Relation to Prior Work: The author did not discuss and compare to [3,4], which is very relevant works that also optimize/learn the inverse Fourier distribution for the IPM.

Reproducibility: Yes

Additional Feedback: The motivation of using reciprocal loss (i.e., the third line within the While loop of Algorithm 1) is not well justified, both theoretically and empirically. This issue limited the technical soundness of this paper.

Review 4

Summary and Contributions: This paper proposes a new GAN training method based on the CFs. The authors present an IPM-based approach to match the distributions of real/fake embeddings, which allows them to develop the GAN in an auto-encoder way. They refer to this efficient structure as the reciprocal CF GAN (RCF-GAN). The authors argue that RCF-GAN has several advantages compared to IPM-GAN: 1. RCF-GAN ensures the equivalence between the embedded and data domains 2. The new loss function based on CF has a clear physical meaning for the phase and amplitude. 3. The generation quality can be significantly improved. They compare the performance of RCF-GAN and IPM-GAN on several tasks, and the results show that the RCF-GAN performs better than IPM-GAN in terms of both generation and reconstruction. The advantage of the RCF-GAN lies in the clear physical meaning of the loss function and the simplicity of the training.

Strengths: This method is more mathematically grounded, the reciprocal nature of the loss function is the key to this method. The advantage of the RCF-GAN lies in the clear physical meaning when dealing with phase and amplitude information.

Weaknesses: The results show that RCF-GAN performs better than IPM-GAN, however it's a bit vague about whether the comparisons are based on comparable total number of model parameters. The only quantitative comparison is about the generation quality, so it's hard to judge the effectiveness of the reconstruction(interpolation) power of proposed method with the given evidence from the authors. Also, the authors claim that the loss function based has a clear physical meaning for the phase and amplitude, it would be better if they provide some explanations/analysis with the provided results.

Correctness: Correct

Clarity: The overall writing is clear, and the paper is easy to read.

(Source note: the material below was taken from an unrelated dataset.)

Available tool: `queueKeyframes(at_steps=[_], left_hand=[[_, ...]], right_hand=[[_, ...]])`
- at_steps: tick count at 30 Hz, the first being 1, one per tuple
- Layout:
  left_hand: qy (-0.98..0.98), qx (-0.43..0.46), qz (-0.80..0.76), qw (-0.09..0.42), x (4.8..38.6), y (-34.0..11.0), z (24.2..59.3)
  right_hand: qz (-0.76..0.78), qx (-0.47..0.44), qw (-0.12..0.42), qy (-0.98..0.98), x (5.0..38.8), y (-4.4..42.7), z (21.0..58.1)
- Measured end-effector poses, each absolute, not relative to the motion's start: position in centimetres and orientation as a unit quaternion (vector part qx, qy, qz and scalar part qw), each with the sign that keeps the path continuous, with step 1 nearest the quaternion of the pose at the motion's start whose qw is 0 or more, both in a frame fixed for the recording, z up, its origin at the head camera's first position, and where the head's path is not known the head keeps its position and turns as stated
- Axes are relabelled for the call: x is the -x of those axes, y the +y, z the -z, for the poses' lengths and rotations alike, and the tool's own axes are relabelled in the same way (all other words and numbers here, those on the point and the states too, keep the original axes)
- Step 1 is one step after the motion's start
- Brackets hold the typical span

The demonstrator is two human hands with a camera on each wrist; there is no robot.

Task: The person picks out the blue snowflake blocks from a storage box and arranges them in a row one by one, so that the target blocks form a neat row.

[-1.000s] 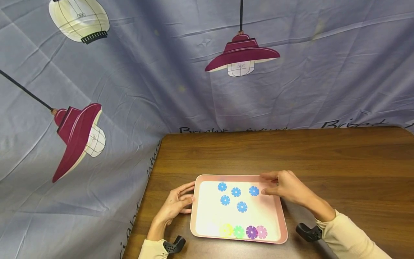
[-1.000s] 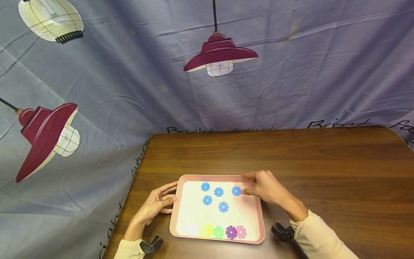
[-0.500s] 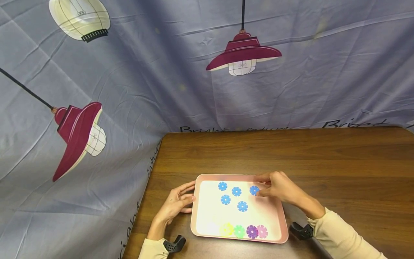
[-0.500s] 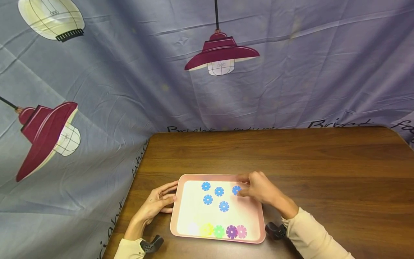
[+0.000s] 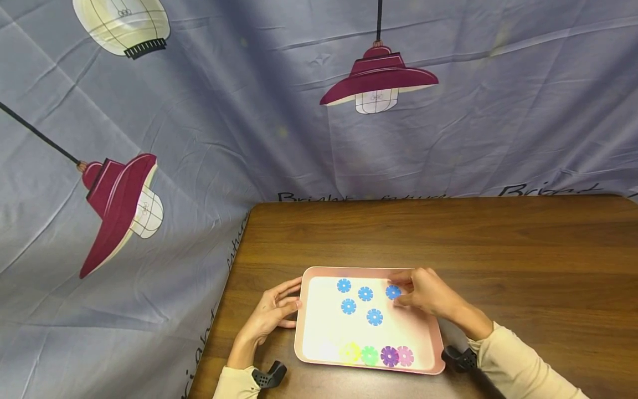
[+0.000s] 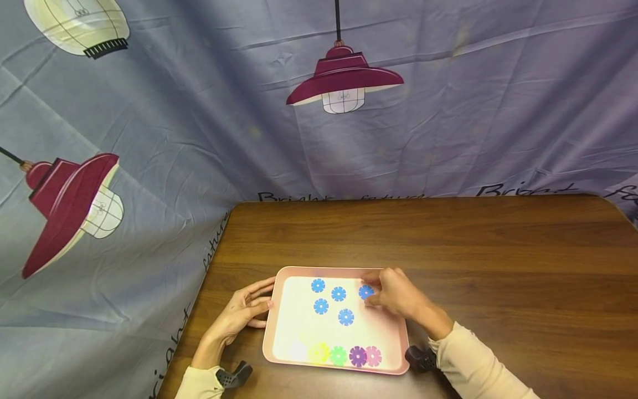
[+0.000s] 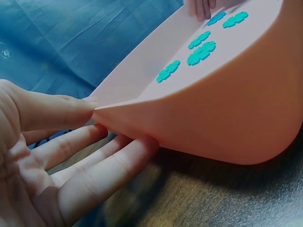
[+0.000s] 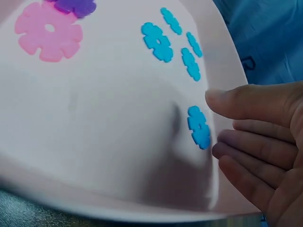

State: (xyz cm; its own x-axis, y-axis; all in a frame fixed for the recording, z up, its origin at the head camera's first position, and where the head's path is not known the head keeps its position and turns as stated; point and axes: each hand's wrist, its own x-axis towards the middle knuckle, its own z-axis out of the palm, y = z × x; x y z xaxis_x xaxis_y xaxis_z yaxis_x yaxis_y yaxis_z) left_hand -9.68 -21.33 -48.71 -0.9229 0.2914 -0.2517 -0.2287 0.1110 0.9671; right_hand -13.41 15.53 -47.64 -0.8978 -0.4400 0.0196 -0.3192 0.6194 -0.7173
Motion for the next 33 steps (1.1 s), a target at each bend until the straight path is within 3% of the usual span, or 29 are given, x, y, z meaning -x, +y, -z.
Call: queueKeyframes(at_steps=[33], left_hand=[[0.711,-0.019,-0.672,0.204,9.8,-21.5,48.9]], right_hand=[[0.317,0.232,-0.002,0.920,13.2,14.3,49.1]])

Relation to Prior Work: Yes

Reproducibility: No

Additional Feedback: I think this method is promising. I have two comments: 1. It would be better to present more concrete evidence that the proposed method works well in terms of the generation quality and reconstruction. 2. It would be better to include more dataset to show that the method is scalable. I have read the author response and other reviewers' comments. I think the authors successfully addressed many raised concerns. I thereby increase my overall score.